Frères et sœurs, face à l’épidémie et face au terrorisme, nous sommes pleins d’exigences envers le politique et nous avons raison ; face à la maladie sous toutes ses formes, nous sommes pleins d’attentes envers la médecine et nous avons raison ; face à la pénurie, à la peur de manquer, aux besoins variés qui nous habitent, nous sommes pleins de désirs envers l’économie et nous avons raison.
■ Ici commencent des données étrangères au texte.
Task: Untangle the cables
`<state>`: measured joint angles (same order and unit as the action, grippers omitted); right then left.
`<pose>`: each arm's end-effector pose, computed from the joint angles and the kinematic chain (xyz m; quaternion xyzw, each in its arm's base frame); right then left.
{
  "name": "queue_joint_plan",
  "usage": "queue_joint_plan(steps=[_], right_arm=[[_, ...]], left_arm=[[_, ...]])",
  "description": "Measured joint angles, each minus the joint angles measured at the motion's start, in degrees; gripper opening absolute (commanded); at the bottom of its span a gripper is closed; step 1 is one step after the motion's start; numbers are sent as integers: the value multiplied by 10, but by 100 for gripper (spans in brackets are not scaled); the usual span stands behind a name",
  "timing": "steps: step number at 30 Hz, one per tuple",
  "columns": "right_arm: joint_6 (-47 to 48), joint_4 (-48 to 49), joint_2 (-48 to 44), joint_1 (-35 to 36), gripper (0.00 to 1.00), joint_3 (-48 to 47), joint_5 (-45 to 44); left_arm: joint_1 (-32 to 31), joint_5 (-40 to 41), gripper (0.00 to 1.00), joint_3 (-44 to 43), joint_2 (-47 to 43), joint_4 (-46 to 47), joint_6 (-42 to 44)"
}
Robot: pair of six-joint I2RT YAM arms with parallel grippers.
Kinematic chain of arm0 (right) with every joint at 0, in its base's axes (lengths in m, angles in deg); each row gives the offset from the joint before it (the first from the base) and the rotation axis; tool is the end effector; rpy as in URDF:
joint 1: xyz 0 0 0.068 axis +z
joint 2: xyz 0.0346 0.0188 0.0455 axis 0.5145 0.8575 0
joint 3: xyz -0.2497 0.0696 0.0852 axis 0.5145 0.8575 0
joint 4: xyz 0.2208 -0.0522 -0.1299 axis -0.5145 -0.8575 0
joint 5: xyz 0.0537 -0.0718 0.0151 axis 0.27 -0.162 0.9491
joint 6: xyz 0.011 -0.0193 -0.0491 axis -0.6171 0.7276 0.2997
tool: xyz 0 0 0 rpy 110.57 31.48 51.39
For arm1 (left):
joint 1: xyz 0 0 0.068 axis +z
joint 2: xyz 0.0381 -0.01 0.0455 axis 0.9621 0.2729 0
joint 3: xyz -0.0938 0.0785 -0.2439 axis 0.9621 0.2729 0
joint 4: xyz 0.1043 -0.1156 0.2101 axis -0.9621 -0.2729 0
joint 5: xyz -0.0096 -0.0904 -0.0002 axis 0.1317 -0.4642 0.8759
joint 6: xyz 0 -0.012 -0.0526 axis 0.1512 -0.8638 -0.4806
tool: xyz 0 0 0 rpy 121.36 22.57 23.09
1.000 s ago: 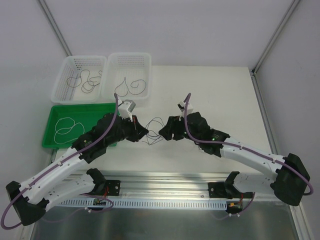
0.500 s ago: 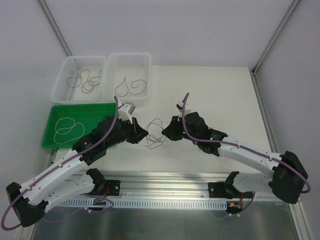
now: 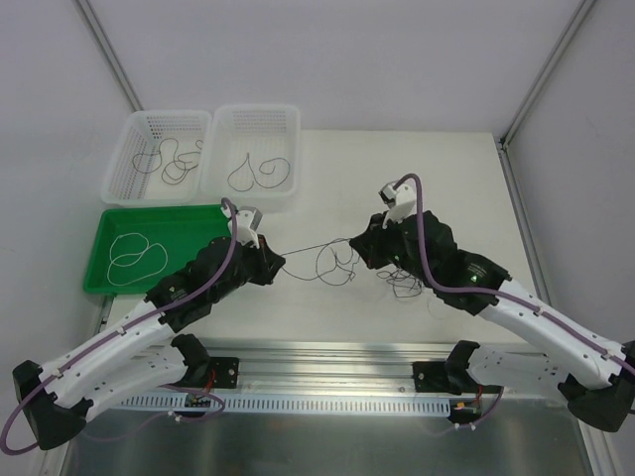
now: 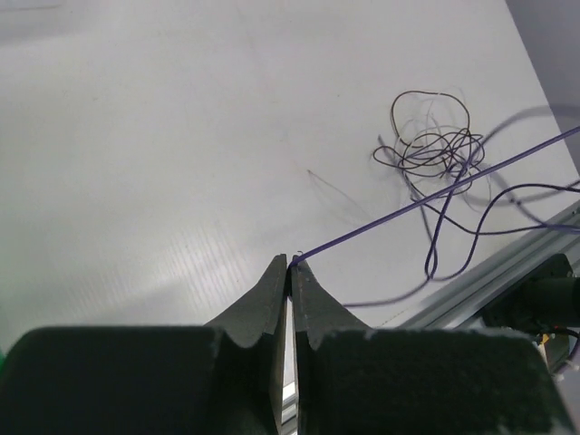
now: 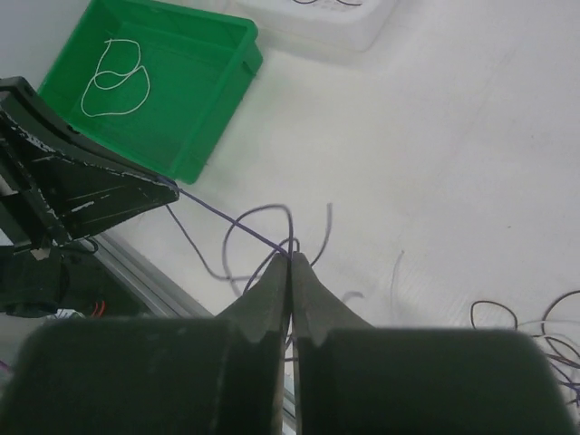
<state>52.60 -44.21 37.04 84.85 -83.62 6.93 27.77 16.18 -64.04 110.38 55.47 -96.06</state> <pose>0.1348 0.1734 0.3698 -0.2438 0.7587 0.2527 0.5486 0.1274 -0.1240 0.3005 0.0673 0.8131 -0.2890 0.5009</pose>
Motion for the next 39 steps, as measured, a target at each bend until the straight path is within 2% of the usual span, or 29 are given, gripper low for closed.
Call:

Mais, là-bas, en Galilée, et ici, en cette cathédrale comme dans toutes les églises du monde, les plus belles et les plus humbles, une même parole nous est dite : rien de tout cela ne peut suffire. Car toutes les violences et toutes les peurs et toutes les concupiscences du monde passent par nos cœurs à chacune et à chacun et y trouve un écho à tout le moins, tandis que celui qui a parlé là-bas sur la montagne et encore du haut de sa croix et toujours depuis son exaltation à la droite du Père, « quiconque met en lui une telle espérance se rend pur comme lui-même est pur. »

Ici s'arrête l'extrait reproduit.